Moving is incredibly stressful — famously, one of the most stressful things you can do after death and divorce — and I have put my family through this far too often. Then there’s the admin. Quite honestly, I have spent more hours on the phone to internet service providers, energy companies and councils than I have changing the nappies of my four children.

And don’t get me started on postcodes. If there’s one way to prove to yourself that you’re not suffering from early-onset dementia, it’s being able to remember a postcode from a house you lived in six years ago when you’ve lived in four other houses since.

Just in Chichester alone I can reel off PO19 1TZ, PO19 1UU, PO19 1PX and PO19 3BJ. I should enter Mastermind with this as my specialist subject.

But I’m painfully aware that my endless quest for the perfect home is not normal behaviour. Nor is the fact that all the reasons I find for moving into a house inevitably become the reasons I want to leave it.

Take where we are right now. I adored this property the second I crossed the threshold. It has two fireplaces and a quirky open-plan layout downstairs that I initially found characterful and endearing. Now, it just annoys me.

There’s nowhere to hide the detritus of family life or, indeed, to hide from anyone else. Also, I initially preferred that there was a courtyard rather than a garden for the dogs. No mud! But I’ve got two large Labradoodles who will only pee on grass. What the hell was I thinking?

Friends are convinced I have a psychological problem. It’s entirely obvious to them that I am finding issues to force another move and there is some behavioural science to support this.

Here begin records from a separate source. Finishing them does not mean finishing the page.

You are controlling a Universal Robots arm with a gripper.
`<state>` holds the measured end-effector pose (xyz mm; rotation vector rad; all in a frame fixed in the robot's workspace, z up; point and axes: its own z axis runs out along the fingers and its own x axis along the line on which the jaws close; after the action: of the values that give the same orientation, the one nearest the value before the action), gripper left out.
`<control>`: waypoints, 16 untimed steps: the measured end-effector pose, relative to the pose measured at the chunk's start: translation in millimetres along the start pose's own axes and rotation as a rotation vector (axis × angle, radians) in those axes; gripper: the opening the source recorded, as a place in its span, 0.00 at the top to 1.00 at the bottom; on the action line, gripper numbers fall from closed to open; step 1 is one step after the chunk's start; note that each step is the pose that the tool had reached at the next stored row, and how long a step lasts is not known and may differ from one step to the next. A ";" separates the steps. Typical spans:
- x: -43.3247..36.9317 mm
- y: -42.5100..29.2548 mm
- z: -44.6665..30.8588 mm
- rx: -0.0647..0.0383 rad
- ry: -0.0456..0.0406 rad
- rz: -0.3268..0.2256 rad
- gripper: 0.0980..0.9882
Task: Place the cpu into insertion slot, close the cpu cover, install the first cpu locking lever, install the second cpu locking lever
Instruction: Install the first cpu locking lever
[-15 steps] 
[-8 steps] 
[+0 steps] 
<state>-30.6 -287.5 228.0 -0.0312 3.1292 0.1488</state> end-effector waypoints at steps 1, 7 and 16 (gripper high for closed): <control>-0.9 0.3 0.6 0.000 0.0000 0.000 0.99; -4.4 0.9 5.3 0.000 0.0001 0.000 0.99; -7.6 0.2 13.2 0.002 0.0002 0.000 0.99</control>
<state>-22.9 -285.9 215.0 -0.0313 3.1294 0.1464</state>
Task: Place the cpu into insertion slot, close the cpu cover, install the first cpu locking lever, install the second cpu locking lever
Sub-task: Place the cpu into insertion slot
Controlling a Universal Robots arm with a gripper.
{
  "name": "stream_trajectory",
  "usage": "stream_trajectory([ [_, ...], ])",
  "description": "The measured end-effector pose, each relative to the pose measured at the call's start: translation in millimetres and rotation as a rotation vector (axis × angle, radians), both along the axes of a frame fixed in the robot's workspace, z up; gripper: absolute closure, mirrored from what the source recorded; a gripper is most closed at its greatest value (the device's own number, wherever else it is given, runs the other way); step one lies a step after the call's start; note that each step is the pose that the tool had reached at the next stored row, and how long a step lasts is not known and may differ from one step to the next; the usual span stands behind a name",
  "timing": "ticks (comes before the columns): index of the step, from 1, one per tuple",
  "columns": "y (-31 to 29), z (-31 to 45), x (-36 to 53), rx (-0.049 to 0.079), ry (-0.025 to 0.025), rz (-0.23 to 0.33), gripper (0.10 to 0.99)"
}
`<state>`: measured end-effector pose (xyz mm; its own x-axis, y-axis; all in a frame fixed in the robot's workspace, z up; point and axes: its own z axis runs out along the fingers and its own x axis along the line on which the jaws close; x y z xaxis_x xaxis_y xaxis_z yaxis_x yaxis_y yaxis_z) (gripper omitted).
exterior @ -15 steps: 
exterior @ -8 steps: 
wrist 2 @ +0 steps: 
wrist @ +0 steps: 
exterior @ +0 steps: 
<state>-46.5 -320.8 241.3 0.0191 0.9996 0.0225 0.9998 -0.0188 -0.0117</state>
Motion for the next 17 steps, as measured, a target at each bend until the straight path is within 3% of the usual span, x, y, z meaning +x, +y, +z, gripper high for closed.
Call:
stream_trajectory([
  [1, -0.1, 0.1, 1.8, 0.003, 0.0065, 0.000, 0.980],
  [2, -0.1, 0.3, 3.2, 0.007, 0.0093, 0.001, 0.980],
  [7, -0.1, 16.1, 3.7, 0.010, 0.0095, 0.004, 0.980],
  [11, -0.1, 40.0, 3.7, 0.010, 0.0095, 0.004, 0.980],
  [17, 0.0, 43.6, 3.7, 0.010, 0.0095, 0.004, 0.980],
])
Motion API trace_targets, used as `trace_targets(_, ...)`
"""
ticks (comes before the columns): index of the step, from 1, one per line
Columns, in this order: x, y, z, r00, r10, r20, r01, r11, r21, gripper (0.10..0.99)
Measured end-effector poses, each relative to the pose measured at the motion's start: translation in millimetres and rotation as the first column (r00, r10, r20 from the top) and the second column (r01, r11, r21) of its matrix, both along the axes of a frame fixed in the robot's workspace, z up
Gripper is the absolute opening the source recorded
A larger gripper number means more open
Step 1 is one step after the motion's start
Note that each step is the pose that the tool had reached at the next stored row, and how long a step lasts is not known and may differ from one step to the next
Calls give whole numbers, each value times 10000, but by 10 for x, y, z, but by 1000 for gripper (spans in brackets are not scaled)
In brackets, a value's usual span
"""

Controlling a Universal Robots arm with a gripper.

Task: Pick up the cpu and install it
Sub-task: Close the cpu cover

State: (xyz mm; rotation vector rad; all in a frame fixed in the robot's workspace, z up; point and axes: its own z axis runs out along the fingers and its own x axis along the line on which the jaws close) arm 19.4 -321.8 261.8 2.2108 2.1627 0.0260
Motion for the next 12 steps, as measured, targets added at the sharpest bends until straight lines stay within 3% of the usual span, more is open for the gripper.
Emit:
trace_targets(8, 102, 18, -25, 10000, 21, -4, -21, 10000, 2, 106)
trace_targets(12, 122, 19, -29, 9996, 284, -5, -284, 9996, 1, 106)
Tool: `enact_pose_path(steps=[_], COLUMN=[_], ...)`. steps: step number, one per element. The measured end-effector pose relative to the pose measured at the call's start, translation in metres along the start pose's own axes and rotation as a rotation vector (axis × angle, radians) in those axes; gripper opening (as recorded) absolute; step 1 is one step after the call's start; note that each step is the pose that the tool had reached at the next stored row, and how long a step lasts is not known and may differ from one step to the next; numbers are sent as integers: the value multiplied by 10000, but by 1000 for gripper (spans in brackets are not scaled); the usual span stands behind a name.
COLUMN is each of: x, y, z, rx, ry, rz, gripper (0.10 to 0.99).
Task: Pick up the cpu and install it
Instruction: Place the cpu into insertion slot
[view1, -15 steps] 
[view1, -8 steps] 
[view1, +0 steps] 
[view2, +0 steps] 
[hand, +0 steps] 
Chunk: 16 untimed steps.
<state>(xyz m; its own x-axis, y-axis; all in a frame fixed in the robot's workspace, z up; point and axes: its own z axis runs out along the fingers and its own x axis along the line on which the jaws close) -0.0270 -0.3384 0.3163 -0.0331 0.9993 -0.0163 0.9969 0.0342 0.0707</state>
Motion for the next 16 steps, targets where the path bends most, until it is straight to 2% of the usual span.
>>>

Psychologists believe that people who moved a lot as children may be experiencing what Freudian analysts call ‘repetition compulsion’ or a Goldilocks complex — always looking for just the right place. I was born in Hong Kong and moved to Seattle as a baby before settling in the UK. At the age of five we went to live in Fiji. 

Then it was back to the UK and, when I was 13, another move to Australia. In total, I lived in five countries and 15 homes before the age of 17. My dad was a land developer, building tourist resorts.

There is another theory that people who made a drastic move when they were young feel like they don’t quite belong. It’s a constant quest for roots that can never be found.

I have never sought professional support for this compulsion, although I probably should.

Looking back, I can see that this compulsive behaviour started long before I had a family. In my 20s, in London, I moved ten times in five years. My poor father would spend weekends carting my belongings from one grotty flat to another.

Some therapists call frequent moving ‘pulling a geographic’. This is seeking external changes to change internal problems. But even I know that, no matter how many times I move, I’m still taking myself with me.

What I need is — to adapt a Kirstie Allsopp and Phil Spencer phrase — to love my house not list it. And I’m trying so hard to do this. I wander from room to room forcing myself to imagine being here in five, ten, 20 years. But I just can’t picture it.

I can, however, picture very clearly a house with a big garden and lots of storage. OK, we’ll have to move to Bognor just down the road to afford that, but I can love Bognor if it means being able to tick these boxes.

As far as addictions go — is it so bad really, this aversion to being stagnant? At least I’m doing my bit to keep the housing market afloat. I also once read a quote saying: ‘Home is what you take with you, not what you leave behind.’

That can go on my gravestone. The one place where I will finally rest in peace.